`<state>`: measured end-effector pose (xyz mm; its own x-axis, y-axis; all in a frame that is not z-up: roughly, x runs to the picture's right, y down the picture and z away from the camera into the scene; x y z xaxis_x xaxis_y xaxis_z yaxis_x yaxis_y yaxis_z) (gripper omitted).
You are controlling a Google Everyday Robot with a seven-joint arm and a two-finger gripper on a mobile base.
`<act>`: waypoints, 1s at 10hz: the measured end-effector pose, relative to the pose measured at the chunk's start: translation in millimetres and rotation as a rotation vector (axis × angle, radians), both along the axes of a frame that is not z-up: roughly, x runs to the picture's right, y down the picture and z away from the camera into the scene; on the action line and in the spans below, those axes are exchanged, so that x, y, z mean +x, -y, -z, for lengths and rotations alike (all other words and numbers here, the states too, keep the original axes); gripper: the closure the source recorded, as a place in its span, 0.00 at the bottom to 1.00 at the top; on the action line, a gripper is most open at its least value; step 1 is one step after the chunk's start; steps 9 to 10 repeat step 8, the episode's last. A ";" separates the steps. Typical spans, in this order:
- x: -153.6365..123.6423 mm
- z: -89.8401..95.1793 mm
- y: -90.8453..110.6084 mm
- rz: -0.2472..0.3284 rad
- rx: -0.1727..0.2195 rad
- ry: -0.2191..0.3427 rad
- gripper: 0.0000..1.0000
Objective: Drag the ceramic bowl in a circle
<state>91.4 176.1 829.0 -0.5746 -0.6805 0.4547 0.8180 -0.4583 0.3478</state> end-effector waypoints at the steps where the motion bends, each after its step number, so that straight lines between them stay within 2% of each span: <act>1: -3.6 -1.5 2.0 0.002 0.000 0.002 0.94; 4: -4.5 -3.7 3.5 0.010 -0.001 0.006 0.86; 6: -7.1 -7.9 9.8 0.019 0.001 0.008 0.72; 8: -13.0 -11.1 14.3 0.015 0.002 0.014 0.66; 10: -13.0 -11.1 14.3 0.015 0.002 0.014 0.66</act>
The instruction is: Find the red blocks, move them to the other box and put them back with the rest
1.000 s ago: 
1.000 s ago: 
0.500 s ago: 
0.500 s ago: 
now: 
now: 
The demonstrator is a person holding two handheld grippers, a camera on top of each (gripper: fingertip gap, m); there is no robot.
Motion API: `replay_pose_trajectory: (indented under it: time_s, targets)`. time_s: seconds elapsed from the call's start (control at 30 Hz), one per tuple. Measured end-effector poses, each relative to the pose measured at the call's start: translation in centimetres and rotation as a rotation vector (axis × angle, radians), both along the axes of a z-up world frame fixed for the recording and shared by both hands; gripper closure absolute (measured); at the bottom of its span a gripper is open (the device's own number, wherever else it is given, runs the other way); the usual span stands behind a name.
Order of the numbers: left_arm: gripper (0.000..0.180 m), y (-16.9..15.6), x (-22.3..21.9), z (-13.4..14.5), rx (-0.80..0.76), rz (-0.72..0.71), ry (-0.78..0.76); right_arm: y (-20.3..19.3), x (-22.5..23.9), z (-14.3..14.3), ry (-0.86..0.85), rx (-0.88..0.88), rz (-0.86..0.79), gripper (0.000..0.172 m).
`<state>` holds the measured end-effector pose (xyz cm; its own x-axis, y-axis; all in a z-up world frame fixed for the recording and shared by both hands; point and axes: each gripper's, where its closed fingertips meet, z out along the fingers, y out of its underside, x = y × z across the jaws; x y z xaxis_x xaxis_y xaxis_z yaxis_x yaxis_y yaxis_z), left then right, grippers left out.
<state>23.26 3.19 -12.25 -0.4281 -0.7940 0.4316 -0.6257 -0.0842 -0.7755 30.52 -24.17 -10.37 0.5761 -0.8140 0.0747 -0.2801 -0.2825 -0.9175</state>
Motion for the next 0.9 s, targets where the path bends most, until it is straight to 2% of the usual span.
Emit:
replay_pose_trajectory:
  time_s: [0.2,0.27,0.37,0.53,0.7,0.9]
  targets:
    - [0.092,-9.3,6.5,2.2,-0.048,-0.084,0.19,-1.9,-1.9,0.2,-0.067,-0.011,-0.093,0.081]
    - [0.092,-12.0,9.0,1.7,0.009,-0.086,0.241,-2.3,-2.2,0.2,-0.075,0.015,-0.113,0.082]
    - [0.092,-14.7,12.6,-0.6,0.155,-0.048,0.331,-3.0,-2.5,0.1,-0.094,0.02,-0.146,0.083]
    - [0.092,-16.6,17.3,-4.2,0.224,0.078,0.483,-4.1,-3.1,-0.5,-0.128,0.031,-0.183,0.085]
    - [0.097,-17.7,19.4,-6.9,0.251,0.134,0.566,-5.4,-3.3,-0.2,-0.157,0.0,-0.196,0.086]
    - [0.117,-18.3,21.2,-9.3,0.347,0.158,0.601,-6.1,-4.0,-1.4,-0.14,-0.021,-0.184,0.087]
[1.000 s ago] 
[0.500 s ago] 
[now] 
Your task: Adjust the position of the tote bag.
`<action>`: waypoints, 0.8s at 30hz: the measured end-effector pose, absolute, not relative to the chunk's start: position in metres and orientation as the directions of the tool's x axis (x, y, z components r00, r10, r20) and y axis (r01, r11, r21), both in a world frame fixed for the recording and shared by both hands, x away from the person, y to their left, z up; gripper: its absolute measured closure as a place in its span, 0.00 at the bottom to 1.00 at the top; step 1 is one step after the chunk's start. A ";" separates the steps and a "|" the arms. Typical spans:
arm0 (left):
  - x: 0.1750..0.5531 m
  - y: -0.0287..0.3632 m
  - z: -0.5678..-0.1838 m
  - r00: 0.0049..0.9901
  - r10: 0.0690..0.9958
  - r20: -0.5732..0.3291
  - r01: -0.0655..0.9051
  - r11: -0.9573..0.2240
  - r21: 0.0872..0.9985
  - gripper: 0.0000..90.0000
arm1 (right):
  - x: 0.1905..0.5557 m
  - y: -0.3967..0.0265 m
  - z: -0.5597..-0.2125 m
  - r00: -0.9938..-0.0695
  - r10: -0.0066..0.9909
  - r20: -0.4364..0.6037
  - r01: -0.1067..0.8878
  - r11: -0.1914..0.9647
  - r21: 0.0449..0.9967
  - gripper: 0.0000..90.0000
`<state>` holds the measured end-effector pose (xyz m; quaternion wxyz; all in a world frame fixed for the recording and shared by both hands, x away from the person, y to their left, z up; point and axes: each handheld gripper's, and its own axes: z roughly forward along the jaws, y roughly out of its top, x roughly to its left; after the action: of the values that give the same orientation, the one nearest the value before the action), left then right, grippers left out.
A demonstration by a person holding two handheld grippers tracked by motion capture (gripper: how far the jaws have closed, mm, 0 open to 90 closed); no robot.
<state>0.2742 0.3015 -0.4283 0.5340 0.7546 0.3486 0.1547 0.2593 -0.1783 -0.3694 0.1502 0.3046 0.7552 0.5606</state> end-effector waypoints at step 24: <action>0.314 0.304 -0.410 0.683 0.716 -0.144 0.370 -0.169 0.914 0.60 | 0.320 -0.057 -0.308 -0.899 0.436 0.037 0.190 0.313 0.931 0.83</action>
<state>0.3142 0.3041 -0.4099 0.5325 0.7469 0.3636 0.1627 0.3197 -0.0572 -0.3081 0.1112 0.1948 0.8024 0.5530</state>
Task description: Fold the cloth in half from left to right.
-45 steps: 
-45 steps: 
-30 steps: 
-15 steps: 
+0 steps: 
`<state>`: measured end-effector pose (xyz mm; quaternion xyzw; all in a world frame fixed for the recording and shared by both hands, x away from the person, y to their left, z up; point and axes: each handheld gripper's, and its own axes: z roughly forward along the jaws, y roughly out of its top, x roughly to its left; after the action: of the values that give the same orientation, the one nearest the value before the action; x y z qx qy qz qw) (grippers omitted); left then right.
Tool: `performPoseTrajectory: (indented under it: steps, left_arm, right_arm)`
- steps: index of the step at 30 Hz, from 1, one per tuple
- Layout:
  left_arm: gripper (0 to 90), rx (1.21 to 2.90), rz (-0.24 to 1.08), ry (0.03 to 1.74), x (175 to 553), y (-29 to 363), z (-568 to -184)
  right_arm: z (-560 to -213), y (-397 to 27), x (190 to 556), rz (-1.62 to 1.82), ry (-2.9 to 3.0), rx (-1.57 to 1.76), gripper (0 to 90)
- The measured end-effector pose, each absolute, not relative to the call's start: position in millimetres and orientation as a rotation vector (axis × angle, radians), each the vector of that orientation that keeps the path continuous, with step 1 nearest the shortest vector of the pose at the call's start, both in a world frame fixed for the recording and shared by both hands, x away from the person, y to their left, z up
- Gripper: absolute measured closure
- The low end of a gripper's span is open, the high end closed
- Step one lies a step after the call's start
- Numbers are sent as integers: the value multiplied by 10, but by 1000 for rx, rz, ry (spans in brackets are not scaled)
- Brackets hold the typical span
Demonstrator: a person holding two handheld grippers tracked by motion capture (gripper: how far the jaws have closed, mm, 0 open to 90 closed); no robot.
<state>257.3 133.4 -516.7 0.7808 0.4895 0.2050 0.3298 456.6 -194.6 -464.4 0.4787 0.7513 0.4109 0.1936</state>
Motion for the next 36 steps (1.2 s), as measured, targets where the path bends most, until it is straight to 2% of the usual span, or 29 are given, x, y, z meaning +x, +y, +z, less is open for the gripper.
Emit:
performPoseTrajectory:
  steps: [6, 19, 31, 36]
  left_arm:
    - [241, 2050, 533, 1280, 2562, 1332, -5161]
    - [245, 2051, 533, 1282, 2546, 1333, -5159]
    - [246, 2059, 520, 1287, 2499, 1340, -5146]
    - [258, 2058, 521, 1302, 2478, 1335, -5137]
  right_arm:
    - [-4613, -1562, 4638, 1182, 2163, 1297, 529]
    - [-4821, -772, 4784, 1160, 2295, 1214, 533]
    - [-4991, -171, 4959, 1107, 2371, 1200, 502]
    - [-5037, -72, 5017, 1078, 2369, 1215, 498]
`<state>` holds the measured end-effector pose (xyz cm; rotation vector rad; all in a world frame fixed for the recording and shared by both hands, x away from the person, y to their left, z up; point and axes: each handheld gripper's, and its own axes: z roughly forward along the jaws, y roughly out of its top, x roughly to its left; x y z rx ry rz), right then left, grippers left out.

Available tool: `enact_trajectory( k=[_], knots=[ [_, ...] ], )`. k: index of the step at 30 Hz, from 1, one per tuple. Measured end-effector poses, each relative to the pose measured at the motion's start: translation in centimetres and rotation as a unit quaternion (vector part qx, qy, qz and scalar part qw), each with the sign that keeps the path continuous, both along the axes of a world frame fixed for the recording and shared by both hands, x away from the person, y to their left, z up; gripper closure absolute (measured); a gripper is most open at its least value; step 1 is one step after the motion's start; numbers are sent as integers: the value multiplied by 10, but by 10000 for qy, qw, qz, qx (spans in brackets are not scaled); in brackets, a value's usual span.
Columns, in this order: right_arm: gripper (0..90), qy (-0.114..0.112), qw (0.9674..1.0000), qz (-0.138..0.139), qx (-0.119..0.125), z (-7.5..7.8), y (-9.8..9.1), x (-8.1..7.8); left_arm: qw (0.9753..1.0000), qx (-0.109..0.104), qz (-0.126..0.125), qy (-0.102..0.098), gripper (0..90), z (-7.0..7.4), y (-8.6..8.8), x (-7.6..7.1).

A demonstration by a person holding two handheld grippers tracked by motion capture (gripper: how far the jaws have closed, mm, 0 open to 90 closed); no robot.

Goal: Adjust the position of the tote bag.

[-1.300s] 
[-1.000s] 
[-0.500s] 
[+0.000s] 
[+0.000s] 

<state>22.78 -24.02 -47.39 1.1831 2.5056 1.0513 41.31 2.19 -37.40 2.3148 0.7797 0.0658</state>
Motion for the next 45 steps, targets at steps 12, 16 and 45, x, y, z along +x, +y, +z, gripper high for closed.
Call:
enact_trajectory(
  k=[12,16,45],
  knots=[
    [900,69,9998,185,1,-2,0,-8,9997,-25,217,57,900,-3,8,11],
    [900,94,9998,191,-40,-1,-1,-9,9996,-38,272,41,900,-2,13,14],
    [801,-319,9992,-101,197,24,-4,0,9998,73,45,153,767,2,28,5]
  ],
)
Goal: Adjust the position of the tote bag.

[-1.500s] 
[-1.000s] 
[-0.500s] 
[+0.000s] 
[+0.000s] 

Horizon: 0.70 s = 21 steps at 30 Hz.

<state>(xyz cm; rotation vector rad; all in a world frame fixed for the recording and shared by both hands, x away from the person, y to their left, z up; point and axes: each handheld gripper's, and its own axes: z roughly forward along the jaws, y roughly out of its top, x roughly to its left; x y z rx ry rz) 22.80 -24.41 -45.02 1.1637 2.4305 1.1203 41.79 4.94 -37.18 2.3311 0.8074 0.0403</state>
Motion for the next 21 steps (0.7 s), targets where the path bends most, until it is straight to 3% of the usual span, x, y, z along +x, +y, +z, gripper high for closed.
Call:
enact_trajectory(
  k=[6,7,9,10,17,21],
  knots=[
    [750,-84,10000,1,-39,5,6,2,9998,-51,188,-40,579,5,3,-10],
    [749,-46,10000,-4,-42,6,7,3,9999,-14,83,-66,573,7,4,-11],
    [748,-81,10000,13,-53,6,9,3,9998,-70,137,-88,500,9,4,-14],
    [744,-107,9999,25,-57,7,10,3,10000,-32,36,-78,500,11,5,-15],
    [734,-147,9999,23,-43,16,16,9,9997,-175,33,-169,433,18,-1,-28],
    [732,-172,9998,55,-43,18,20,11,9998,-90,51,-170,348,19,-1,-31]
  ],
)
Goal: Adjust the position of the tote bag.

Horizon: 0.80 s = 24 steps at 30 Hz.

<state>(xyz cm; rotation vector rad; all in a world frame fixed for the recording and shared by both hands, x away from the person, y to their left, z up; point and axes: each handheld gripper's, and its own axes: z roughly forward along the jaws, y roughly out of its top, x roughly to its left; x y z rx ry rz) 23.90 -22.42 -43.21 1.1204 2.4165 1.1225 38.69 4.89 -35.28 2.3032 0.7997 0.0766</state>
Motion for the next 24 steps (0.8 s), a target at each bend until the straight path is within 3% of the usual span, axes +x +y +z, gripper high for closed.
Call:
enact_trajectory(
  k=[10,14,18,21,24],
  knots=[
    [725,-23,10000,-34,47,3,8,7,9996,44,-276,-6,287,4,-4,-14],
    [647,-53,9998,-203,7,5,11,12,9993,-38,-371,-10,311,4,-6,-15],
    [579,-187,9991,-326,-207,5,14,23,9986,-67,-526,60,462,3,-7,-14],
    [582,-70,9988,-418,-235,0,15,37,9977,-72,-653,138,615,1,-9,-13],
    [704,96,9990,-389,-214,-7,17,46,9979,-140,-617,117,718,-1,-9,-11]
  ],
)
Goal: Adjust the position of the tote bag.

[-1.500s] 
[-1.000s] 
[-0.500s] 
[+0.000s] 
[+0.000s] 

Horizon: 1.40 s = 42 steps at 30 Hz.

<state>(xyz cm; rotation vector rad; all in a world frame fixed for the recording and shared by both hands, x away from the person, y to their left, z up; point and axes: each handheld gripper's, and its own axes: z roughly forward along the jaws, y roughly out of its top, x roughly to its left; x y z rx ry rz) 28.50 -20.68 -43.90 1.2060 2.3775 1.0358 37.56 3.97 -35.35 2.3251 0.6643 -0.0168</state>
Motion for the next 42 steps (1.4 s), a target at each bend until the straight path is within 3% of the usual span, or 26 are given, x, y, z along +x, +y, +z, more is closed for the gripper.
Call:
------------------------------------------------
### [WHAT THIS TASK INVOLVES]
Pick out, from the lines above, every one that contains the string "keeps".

### [SOLUTION]
- The measured end-effector pose, each absolute, not relative to the call's start: position in millimetres and orientation as a rotation vector (axis × angle, radians), each the vector of that orientation that keeps the path continuous, with step 1 nearest the shortest vector of the pose at the call's start, both in a world frame fixed for the recording and shared by both hands, x away from the person, y to their left, z up
Available tool: `enact_trajectory( k=[_], knots=[ [_, ...] ], )`. k: index of the step at 30 Hz, from 1, one per tuple. Measured end-effector poses, each relative to the pose measured at the motion's start: translation in centimetres and rotation as a unit quaternion (vector part qx, qy, qz and scalar part qw), each with the sign that keeps the path continuous, both along the axes of a world frame fixed for the recording and shared by both hands, x away from the person, y to their left, z up; gripper closure absolute (measured); a gripper is most open at its least value; step 1 is one step after the motion's start; numbers are sent as integers: the value multiplied by 10, but by 10000 for qy, qw, qz, qx (spans in brackets are not scaled); in brackets, a value's usual span.

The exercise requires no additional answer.